North Korea seeks international attention with uranium claim

The North, which wants one-on-one talks with the US, said it's open to dialogue and had entered the "completion phase" of developing highly enriched uranium.

North Korea's notice to the United Nations Security Council that it's on the verge of developing nuclear warheads with highly enriched uranium appears as a grab for the attention of the US and other major powers. The North's expertise in uranium would mark a significant escalation of its potential as a nascent nuclear power.

North Korea's UN mission confirmed that the North's UN ambassador, Sin Son-ho, had sent the letter in response to sanctions imposed by the Security Council on June 12, 18 days after the North conducted its second underground test of a plutonium bomb on May 25.

"It's an expression of impatience," says Kim Tae-woo, senior fellow of the Korean Institute for Defense Analyses in Seoul. "North Korea wants an immediate response from the international community."

The announcement comes as Stephen Bosworth, the US envoy to North Korea, is visiting the region for talks with North Korea's neighbors. He told reporters in Beijing that the North's claim was "of concern," but he has no plans to visit Pyongyang.

History of boasting

The secretive regime has long boasted of producing plutonium for warheads at its complex at Yongbyon, 60 miles north of the capital Pyongyang, but was believed to be only in the early phases of developing highly enriched uranium.

Pyongyang's Korean Central News Agency also raised the specter of an expanding plutonium program, saying that "reprocessing of spent fuel rods is in its final phase and extracted plutonium being weaponized."

The North's Korean Central News Agency, reporting the letter, said North Korea was ready for "dialogue and sanctions" but that the North had "no choice but to take yet stronger self-defensive countermeasures."

The need for self-defense has been the North's rationale for its nuclear program through negotiations beginning in the early 1990s.

These talks culminated in the 1994 Geneva framework agreement under which North Korea shut down its five-megawatt reactor at Yongbyon and placed the complex under the eyes of inspectors from the International Atomic Energy Agency in return for the promise of construction of twin light water nuclear energy reactors to help meet the needs for power for the North's failing economy.

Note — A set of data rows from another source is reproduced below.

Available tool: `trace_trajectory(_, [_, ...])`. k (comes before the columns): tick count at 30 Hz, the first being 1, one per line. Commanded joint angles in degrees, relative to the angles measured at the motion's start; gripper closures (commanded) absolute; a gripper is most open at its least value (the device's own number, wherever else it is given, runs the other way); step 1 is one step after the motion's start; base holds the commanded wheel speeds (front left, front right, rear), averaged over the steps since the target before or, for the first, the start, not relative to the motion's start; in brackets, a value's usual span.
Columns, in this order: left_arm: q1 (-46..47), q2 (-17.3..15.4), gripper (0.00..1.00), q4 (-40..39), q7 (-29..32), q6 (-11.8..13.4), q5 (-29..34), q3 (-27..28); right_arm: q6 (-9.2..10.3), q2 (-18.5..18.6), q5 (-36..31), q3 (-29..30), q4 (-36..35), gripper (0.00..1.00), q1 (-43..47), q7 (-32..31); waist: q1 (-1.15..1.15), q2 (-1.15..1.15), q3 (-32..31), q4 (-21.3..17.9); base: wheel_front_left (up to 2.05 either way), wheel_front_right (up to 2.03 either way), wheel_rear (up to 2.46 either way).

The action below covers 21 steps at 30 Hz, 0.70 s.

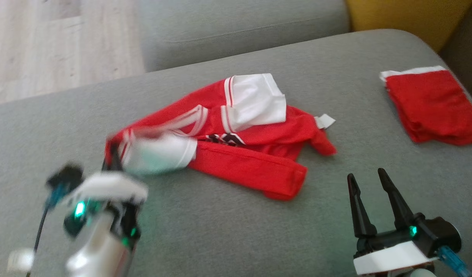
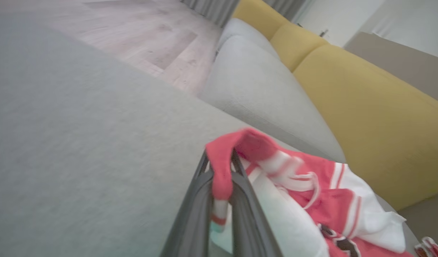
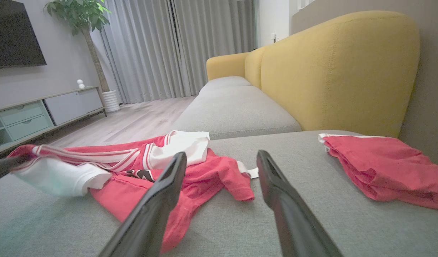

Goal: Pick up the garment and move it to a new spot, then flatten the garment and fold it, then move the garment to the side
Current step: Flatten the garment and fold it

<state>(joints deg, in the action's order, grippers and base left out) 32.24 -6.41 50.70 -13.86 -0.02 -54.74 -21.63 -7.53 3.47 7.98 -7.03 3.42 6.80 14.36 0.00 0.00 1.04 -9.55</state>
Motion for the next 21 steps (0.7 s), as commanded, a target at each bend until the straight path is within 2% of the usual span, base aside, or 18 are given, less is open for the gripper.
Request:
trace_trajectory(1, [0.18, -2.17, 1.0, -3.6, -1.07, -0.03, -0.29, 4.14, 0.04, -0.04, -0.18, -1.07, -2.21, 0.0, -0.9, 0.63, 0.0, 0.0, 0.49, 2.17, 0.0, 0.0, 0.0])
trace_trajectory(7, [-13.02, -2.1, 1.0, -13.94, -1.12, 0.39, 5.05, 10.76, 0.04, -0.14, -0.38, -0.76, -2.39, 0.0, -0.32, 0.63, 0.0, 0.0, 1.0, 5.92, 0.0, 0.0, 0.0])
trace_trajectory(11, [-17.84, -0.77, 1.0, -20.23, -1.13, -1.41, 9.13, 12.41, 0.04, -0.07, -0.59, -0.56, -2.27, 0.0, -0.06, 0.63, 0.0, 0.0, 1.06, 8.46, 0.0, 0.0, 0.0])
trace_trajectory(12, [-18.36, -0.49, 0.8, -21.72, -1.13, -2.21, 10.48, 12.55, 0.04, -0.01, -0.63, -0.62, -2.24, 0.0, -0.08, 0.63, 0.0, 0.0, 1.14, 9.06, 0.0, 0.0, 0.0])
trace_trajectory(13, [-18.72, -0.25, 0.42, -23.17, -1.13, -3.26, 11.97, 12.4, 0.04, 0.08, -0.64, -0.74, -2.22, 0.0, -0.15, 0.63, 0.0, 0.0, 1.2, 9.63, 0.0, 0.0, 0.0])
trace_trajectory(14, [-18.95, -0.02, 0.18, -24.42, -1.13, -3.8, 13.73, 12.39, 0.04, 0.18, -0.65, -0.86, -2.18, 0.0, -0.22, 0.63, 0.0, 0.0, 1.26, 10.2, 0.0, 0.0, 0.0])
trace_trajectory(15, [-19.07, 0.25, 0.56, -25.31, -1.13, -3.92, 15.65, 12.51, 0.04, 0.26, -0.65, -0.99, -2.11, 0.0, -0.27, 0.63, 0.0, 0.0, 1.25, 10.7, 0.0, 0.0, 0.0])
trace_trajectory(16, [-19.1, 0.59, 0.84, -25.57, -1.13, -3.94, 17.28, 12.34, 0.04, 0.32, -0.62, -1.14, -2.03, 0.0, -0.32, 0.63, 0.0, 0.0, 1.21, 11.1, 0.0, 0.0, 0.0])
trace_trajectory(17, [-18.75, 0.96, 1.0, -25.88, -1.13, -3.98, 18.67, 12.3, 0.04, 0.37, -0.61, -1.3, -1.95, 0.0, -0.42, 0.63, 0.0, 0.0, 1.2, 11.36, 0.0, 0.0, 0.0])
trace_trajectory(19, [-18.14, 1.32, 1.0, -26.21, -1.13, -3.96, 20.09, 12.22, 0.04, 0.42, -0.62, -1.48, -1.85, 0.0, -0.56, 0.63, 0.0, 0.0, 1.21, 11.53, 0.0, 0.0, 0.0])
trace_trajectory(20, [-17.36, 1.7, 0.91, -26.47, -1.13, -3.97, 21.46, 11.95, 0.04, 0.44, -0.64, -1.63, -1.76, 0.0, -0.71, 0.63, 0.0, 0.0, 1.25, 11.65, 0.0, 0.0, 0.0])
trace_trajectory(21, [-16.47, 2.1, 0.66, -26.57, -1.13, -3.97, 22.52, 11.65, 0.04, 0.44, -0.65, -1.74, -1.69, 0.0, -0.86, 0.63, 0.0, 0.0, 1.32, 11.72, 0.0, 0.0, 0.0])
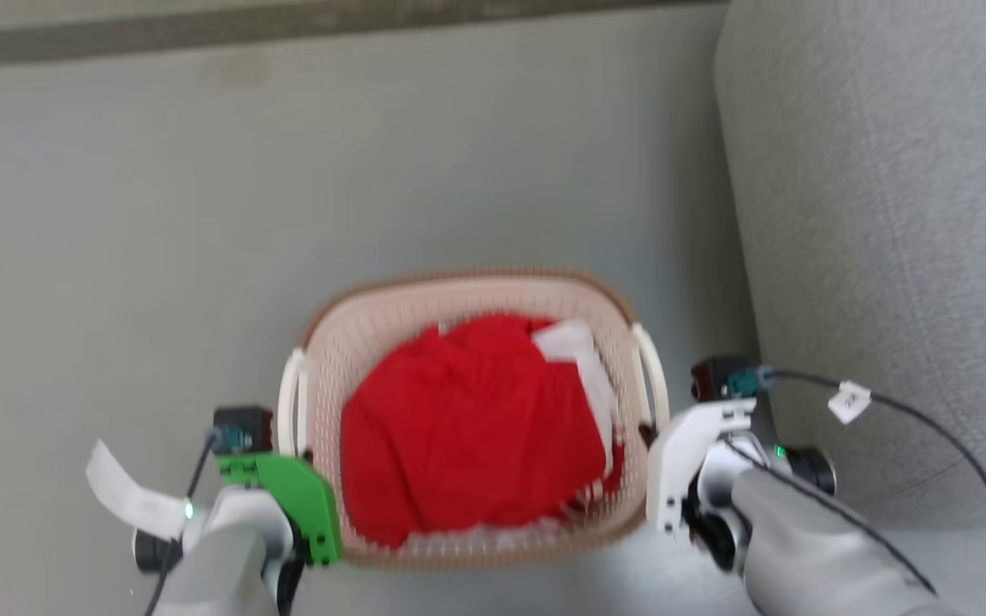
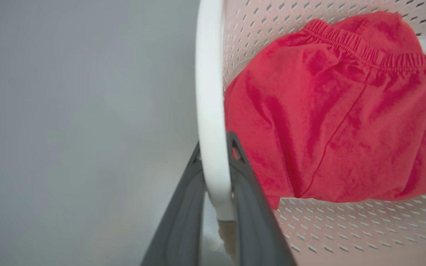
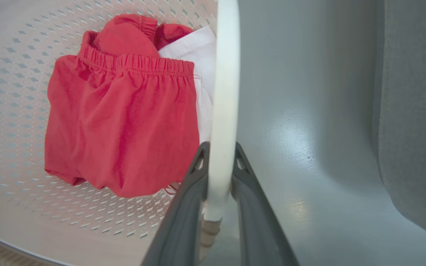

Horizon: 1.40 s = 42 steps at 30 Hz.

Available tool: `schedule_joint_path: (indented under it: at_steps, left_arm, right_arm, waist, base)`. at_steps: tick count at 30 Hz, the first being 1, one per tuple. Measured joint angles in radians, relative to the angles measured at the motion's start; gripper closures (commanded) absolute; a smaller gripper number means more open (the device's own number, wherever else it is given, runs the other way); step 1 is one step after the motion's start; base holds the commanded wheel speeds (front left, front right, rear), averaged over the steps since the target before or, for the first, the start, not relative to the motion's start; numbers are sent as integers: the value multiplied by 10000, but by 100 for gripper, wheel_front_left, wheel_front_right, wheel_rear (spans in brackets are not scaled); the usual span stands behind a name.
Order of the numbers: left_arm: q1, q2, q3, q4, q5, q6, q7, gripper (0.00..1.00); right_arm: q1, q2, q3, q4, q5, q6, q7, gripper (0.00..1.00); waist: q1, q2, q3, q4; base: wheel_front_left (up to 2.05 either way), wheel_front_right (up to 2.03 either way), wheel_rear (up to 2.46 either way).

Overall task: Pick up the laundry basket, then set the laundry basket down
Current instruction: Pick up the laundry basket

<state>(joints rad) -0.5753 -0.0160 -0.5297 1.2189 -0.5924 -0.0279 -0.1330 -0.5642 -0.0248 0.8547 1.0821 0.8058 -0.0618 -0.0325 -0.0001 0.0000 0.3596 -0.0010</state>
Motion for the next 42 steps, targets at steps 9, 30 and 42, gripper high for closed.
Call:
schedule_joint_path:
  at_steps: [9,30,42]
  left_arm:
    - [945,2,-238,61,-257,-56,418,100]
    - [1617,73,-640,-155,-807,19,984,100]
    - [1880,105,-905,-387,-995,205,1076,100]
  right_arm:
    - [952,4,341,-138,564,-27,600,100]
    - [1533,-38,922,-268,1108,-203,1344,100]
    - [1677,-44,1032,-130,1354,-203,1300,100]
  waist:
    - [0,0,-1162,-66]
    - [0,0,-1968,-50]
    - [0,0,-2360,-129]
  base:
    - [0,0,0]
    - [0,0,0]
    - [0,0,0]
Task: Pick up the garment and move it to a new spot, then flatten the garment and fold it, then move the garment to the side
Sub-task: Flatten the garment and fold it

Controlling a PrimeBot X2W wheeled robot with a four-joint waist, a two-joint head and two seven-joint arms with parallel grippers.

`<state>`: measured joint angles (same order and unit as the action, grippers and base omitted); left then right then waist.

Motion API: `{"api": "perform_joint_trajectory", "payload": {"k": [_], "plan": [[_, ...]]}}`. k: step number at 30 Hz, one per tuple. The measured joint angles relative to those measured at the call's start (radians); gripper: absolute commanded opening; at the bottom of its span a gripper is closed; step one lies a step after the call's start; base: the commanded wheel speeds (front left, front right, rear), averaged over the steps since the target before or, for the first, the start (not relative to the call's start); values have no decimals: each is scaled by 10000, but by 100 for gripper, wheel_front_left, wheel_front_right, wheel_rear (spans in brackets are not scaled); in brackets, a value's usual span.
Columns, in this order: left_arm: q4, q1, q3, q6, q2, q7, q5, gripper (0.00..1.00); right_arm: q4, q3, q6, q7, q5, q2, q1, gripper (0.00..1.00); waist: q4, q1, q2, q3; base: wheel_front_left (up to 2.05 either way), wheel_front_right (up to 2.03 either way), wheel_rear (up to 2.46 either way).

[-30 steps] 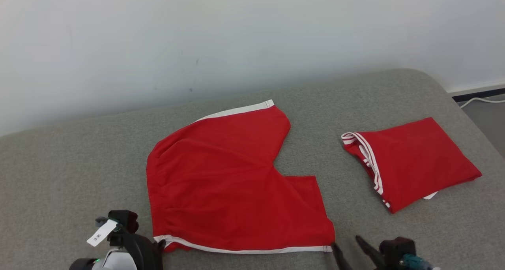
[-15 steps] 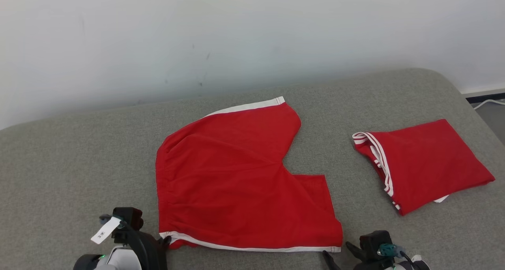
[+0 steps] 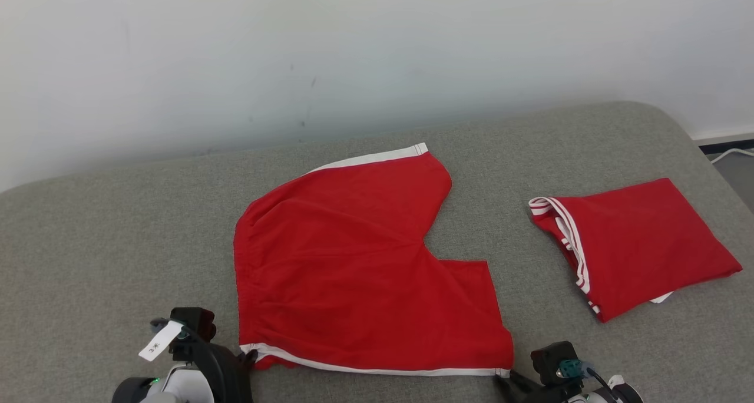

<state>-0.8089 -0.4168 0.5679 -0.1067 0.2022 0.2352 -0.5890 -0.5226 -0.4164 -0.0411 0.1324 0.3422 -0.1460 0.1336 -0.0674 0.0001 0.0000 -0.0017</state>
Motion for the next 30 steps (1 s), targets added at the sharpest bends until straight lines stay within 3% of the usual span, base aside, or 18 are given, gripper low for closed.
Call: {"api": "perform_joint_trajectory", "payload": {"k": [1, 4, 16, 30], "plan": [[-35, -9, 2, -2, -10, -33, 0, 0, -29, 2, 0, 0, 2, 0, 5, 33, 2, 0, 0, 0, 0, 0, 0], [-102, -19, 6, -6, -29, -81, 0, 0, -190, 10, 0, 2, 2, 0, 8, 0, 7, 0, 0, 0, 0, 0, 0], [-270, 12, -40, -79, -102, -399, -119, 0, 73, 52, -297, -102, 130, -138, -9, 0, 55, 0, 0, -91, 0, 0, 0], [1304, 1960, 58, -167, 571, -1131, -391, 0, 2290, 77, -648, 201, 1127, -1057, -2759, 0, 295, -2, 0, -394, 0, 0, 0]]}}
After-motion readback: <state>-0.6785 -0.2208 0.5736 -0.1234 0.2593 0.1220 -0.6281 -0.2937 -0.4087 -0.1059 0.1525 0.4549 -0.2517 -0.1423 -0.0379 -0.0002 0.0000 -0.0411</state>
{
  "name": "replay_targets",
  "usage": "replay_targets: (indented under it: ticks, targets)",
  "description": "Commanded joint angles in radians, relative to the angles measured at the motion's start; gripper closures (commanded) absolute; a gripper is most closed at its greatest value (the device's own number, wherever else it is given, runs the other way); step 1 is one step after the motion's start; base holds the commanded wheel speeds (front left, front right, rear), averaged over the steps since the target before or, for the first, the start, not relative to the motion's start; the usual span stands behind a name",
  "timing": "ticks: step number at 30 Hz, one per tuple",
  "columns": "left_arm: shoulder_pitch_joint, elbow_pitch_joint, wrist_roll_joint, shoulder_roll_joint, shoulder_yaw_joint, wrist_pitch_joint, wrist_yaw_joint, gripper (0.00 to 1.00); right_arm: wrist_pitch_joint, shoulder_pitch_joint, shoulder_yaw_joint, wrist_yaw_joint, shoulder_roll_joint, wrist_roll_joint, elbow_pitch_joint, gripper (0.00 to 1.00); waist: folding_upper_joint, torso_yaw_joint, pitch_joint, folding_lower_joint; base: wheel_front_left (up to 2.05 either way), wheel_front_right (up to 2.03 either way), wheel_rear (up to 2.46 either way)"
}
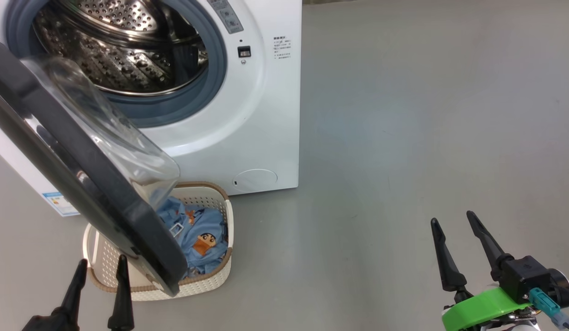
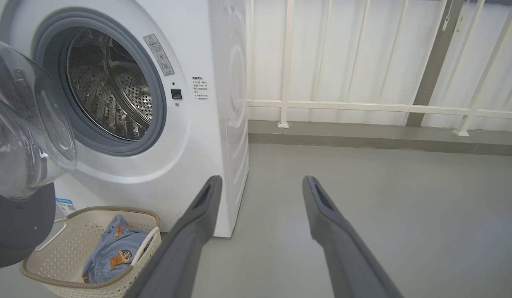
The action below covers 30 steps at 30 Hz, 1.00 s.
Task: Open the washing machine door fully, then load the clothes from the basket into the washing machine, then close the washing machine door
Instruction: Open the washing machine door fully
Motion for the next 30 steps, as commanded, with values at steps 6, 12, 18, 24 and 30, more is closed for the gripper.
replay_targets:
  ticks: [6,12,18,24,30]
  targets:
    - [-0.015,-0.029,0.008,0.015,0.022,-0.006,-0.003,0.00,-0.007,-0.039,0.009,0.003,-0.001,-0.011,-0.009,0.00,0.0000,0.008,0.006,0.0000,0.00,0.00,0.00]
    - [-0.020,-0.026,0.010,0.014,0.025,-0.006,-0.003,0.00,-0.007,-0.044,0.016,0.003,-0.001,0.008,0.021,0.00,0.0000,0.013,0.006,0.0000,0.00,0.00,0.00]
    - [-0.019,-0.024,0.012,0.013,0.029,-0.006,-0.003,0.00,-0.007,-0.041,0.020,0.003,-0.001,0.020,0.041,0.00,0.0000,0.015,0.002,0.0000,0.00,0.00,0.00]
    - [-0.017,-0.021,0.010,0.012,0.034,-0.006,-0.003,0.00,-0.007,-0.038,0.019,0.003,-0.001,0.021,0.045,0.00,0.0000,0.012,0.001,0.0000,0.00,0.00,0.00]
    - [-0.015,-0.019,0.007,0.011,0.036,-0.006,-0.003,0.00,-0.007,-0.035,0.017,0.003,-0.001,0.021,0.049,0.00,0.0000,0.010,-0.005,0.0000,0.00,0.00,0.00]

The Geneva framework fell apart in October 2002, however, after North Korea's vice foreign minister, Kang Sok Ju, acknowledged to James Kelly, then the US nuclear negotiator, that North Korea had a separate highly enriched uranium program. North Korea publicly denied the existence of the uranium program until earlier this year.

Both the United States and North Korea appear to be mingling diplomatic gestures with toughness while Mr. Bosworth visits first Beijing and then Seoul.

"What Mr. Bosworth will do is very clear," says Mr. Kim. "He will continue the two track approach" – that is, holding out the promise of more talks while the US insists North Korea must first return to talks and abide by agreements approved in 2007 to give up its entire nuclear program in return for a vast infusion of aid.\

Conciliatory gestures

North Korea, for its part, has pursued what appears to be a conciliatory tack beginning with the release of two journalists, Laura Ling and Euna Lee, who were captured while filming along the Tumen River border between China and North Korea for the Current TV network.

They were held for 140 days and sentenced to 12 years of hard labor for illegal entry into North Korea but returned to the US on a private plane with the former president, Bill Clinton.

North Korea's leader, Kim Jong-il, reported to have suffered a stroke more than a year ago, met with Mr. Clinton, in conversation and then over lunch, for more than three hours. The visit was described as "unofficial," but Clinton briefed President Barack Obama extensively on what was said.  

So far, though, North Korea has not succeeded in bringing the US into the two-sided dialogue it wants.

David Straub, a former senior diplomat with the US Embassy in Seoul, who was with Clinton on his Pyongyang venture, has written that North Korea's "conciliatory steps may very well be nothing more than yet another 'charm offensive' intended to deflect international pressure to abandon its nuclear weapons."